Integrated Gradients

(a.k.a. Path-Integrated Gradients, a.k.a. Axiomatic Attribution for Deep Networks)

Contact: integrated-gradients AT gmail.com

Contributors (alphabetical, last name):

Kedar Dhamdhere (Google)
Pramod Kaushik Mudrakarta (U. Chicago)
Mukund Sundararajan (Google)
Ankur Taly (Google Brain)
Jinhua (Shawn) Xu (Verily)

We study the problem of attributing the prediction of a deep network to its input features, as an attempt towards explaining individual predictions. For instance, in an object recognition network, an attribution method could tell us which pixels of the image were responsible for a certain label being picked, or which words from sentence were indicative of strong sentiment.

Applications range from helping a developer debug, allowing analysts to explore the logic of a network, and to give end-user’s some transparency into the reason for a network’s prediction.

Integrated Gradients is a variation on computing the gradient of the prediction output w.r.t. features of the input. It requires no modification to the original network, is simple to implement, and is applicable to a variety of deep models (sparse and dense, text and vision).

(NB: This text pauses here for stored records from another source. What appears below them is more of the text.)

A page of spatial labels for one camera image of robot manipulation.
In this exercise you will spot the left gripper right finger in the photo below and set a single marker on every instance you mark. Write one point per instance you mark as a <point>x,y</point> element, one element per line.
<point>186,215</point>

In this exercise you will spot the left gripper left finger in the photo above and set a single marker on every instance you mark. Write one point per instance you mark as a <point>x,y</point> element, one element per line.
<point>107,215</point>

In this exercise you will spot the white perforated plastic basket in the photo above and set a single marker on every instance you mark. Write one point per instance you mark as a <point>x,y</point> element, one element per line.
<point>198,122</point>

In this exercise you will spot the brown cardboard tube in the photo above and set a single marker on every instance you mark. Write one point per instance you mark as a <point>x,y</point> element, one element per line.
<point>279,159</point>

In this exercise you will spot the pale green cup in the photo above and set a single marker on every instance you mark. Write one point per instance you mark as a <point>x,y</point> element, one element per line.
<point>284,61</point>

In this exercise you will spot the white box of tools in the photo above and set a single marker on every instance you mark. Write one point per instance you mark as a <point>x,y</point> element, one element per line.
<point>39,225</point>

Relevant papers and slide decks

Axiomatic Attribution for Deep Networks -- Mukund Sundararajan, Ankur Taly, Qiqi Yan, Proceedings of International Conference on Machine Learning (ICML), 2017

This paper introduced the Integrated Gradients method. It presents an axiomatic justification of the method along with applications to various deep networks. Slide deck
Did the model understand the questions? -- Pramod Mudrakarta, Ankur Taly, Mukund Sundararajan, Kedar Dhamdhere, Proceedings of Association of Computational Linguistics (ACL), 2018

This paper discusses an application of integrated gradients for evaluating the robustness of question-answering networks. Slide deck

Implementing Integrated Gradients

This How-To document describes the steps involved in implementing integrated gradients for an arbitrary deep network.

This repository provideds code for implementing integrated gradients for networks with image inputs. It is structured as follows:

Integrated Gradients library: Library implementing the core integrated gradients algorithm.
Visualization library: Library implementing methods for visualizing atributions for image models.
Inception notebook: A Jupyter notebook for generating and visualizing atributions for the Inception (v1) object recognition network.

We recommend starting with the notebook. To run the notebook, please follow the following instructions.

Clone this repository

git clone https://github.com/ankurtaly/Integrated-Gradients.git

In the same directory, run the Jupyter notebook server.
```
jupyter notebook
```
Instructions for installing Jupyter are available here. Please make sure that you have TensorFlow, NumPy, and PIL.Image installed for Python 2.7.
Open ig_inception.ipynb and run all cells.